- [What you need to do]
All lines from the one containing "Place one or more markers on the beige" to the end of the entries below must be output exactly, and no other lines.

(Extracted data entries)
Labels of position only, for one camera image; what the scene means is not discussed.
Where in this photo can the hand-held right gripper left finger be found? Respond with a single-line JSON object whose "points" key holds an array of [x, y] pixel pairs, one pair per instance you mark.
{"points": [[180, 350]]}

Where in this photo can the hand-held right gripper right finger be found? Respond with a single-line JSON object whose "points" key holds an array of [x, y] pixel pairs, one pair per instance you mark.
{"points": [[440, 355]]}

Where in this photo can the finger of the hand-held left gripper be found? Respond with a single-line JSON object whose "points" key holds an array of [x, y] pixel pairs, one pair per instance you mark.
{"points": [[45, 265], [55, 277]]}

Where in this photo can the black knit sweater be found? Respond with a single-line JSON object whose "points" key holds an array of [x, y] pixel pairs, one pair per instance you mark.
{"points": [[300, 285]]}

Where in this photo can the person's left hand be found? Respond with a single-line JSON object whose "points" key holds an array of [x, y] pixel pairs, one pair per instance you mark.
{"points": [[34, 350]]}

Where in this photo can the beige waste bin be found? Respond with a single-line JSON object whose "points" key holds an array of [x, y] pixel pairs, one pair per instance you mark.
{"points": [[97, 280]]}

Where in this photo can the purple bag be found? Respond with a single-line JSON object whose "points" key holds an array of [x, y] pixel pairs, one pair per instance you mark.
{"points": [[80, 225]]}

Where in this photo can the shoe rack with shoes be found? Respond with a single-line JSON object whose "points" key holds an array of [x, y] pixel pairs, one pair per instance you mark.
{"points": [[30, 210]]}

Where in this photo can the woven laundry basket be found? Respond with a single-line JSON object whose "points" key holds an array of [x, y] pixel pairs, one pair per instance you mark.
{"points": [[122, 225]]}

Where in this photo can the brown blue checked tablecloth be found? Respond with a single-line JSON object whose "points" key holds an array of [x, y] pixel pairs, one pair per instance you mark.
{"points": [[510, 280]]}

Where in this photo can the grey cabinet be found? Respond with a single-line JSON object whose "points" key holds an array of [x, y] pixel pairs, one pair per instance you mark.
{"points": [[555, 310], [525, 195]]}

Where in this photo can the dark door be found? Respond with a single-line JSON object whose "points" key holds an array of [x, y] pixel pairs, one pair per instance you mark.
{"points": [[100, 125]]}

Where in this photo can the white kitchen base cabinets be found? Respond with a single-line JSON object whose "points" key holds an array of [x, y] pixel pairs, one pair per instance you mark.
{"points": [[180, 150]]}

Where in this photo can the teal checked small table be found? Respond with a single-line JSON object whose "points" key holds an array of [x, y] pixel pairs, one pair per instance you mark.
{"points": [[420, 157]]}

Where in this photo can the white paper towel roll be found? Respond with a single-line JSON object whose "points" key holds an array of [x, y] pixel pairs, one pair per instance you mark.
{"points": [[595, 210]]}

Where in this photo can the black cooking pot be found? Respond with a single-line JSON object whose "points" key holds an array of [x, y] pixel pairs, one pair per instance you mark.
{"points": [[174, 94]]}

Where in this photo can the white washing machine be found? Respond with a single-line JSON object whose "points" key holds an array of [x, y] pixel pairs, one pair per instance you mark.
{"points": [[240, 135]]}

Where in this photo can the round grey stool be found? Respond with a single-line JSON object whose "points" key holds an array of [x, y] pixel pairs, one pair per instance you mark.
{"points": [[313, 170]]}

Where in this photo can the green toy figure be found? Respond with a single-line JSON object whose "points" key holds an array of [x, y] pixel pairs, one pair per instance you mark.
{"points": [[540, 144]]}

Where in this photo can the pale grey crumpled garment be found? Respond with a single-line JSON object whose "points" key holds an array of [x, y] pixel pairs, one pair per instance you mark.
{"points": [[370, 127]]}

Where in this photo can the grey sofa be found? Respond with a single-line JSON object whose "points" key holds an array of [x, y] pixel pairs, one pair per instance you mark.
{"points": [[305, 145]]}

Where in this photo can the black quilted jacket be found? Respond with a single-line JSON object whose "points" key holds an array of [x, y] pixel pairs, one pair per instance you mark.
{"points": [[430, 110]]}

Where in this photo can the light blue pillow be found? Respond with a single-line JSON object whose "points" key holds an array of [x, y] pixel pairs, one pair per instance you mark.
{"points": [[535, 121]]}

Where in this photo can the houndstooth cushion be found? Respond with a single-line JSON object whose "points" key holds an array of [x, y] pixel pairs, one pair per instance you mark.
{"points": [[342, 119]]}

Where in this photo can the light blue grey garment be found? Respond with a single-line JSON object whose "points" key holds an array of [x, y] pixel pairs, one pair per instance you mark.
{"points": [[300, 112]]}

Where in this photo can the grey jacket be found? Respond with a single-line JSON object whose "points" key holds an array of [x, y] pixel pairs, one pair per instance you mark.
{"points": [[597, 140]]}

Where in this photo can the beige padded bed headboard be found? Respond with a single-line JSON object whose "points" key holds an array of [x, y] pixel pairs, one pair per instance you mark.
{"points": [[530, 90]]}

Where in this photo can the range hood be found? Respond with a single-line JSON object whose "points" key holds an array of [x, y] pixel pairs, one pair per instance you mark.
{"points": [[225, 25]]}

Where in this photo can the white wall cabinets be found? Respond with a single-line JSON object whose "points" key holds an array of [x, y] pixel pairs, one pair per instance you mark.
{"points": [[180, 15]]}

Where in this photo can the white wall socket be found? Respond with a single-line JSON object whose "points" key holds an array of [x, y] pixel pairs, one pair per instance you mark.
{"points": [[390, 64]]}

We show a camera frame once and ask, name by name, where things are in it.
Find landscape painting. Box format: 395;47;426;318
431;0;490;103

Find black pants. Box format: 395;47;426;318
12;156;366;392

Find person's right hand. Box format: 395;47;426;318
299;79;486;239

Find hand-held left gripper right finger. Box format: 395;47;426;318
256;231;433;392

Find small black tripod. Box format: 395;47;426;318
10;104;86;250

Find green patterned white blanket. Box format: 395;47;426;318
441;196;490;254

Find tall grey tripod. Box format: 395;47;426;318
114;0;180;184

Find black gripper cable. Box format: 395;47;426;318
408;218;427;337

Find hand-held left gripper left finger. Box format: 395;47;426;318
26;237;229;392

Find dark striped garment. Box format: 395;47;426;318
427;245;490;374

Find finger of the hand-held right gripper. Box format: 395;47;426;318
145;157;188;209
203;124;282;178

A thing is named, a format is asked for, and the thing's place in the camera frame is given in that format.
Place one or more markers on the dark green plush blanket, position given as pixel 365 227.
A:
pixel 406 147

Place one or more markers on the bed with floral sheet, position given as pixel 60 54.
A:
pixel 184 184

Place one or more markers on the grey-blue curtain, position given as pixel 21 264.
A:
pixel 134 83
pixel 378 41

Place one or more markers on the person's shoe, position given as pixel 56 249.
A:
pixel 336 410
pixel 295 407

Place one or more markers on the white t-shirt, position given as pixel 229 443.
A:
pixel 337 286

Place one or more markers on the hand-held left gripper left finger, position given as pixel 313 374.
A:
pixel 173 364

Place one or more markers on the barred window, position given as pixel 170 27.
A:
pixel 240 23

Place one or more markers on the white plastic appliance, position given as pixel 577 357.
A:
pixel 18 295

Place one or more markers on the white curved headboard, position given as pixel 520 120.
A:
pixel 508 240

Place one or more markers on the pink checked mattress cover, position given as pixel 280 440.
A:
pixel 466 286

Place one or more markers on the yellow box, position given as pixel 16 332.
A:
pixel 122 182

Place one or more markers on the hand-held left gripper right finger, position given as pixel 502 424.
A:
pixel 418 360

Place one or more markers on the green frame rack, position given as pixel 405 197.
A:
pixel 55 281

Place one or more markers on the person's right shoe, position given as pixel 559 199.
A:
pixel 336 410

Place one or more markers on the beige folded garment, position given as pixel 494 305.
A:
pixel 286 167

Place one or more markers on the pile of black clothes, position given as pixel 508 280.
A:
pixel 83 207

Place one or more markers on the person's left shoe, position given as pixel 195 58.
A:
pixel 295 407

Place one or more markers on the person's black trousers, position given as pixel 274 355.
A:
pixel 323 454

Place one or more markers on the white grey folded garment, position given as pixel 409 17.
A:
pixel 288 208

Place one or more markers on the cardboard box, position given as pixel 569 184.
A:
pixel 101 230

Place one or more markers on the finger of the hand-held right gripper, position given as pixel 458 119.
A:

- [Answer area]
Place one or more markers on the beige folded garment, position given as pixel 494 305.
A:
pixel 286 167

Place one or more markers on the pile of black clothes, position given as pixel 508 280.
A:
pixel 83 207

Place one or more markers on the person's left shoe, position given as pixel 195 58.
A:
pixel 295 407

Place one or more markers on the person's black trousers, position given as pixel 274 355.
A:
pixel 323 454

Place one or more markers on the white grey folded garment, position given as pixel 409 17.
A:
pixel 288 208

Place one or more markers on the cardboard box, position given as pixel 569 184.
A:
pixel 101 230

Place one or more markers on the finger of the hand-held right gripper, position given as pixel 458 119.
A:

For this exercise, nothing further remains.